ANSWER: He’s at an age that it depends on how much resistance he throws up. I haven’t forced my kids to read particular books, but I did say they were really good books and they might want to go through them because this is adult stuff. The heart’s desire of every 13-year-old is to be treated like an adult. They don’t act that way, but their heart’s desire is to be treated that way. Sometimes they do in flashes of brilliance, but it’s not a steady thing; they’re 13. When he’s having some of those flashes of brilliance, let him plow through one of those books. But I’m not going to crack a whip on him and tell him it has to be done because his father is inept. That would be inappropriate.

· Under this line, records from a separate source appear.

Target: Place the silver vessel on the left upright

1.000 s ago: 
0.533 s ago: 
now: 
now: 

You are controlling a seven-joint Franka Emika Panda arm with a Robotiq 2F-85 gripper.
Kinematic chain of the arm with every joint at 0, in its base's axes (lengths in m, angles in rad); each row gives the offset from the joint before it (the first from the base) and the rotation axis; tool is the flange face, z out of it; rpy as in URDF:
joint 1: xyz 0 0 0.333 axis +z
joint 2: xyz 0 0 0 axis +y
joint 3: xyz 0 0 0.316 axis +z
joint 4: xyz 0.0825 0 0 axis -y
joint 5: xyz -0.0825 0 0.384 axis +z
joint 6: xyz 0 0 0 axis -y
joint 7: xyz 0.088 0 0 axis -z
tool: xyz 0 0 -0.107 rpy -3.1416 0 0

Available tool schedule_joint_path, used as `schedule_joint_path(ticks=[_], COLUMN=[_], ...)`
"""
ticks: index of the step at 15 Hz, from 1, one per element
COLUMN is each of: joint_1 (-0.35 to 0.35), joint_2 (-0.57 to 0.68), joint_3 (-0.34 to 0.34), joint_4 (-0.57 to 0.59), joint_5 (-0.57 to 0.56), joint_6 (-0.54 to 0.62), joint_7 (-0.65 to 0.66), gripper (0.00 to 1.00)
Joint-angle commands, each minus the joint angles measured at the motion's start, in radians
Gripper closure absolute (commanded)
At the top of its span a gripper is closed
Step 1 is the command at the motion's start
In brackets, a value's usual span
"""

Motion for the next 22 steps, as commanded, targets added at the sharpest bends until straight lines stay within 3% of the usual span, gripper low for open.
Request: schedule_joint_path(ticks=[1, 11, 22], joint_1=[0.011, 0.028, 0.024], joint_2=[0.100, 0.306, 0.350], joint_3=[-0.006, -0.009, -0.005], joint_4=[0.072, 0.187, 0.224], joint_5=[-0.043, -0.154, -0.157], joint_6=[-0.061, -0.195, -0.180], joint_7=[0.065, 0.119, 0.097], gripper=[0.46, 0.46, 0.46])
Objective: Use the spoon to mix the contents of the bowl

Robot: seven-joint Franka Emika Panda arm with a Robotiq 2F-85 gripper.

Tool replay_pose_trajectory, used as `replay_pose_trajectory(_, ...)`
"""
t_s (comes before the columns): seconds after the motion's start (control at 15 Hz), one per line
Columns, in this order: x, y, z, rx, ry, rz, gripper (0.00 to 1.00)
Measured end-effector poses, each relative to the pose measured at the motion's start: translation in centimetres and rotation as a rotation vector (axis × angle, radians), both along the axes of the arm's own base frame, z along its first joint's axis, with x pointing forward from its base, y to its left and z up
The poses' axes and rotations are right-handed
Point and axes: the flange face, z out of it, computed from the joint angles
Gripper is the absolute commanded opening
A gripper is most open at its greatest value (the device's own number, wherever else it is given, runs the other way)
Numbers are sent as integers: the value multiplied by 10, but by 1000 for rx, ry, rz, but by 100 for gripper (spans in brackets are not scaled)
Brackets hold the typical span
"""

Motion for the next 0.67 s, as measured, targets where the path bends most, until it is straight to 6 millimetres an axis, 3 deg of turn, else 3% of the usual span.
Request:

What you don’t want to do is, because your husband is so emotionally absent on this, turn the 13-year-old into the man of the house. Take the same energy that you were going to dump too much on the 13-year-old and jack your husband’s head open. That’s a different conversation. That’s a marriage conversation. But how much is appropriate for a 13-year-old has to do with him and not you. It has to do with him and not his autistic brother. And it has to do with him and not his father financially and emotionally abandoning the family. None of that should be put on the 13-year-old. But if the 13-year-old can be encouraged to learn about mutual funds and read some career or money books, he’ll like that kind of stuff if he’s got an interest in. If he uttered the words, “Dave Ramsey rocks,” he’ll like that kind of stuff. But if he says, “Dave Ramsey sucks,” then you don’t want to dump these books on him. What I’m saying is something I’m saying is touching the adult part of him. Let’s activate that, but let’s not burden him with your problems. I don’t want to have a conversation about him where you bring up your childhood.
Regardless of what you do, he’s going to do some really smart things, and he’s going to do some really stupid things. Enjoy the ride. I think you’ve got a good kid, and he’s got an ear tuned to this. Don’t ruin it by setting a stack of 17 books on his desk.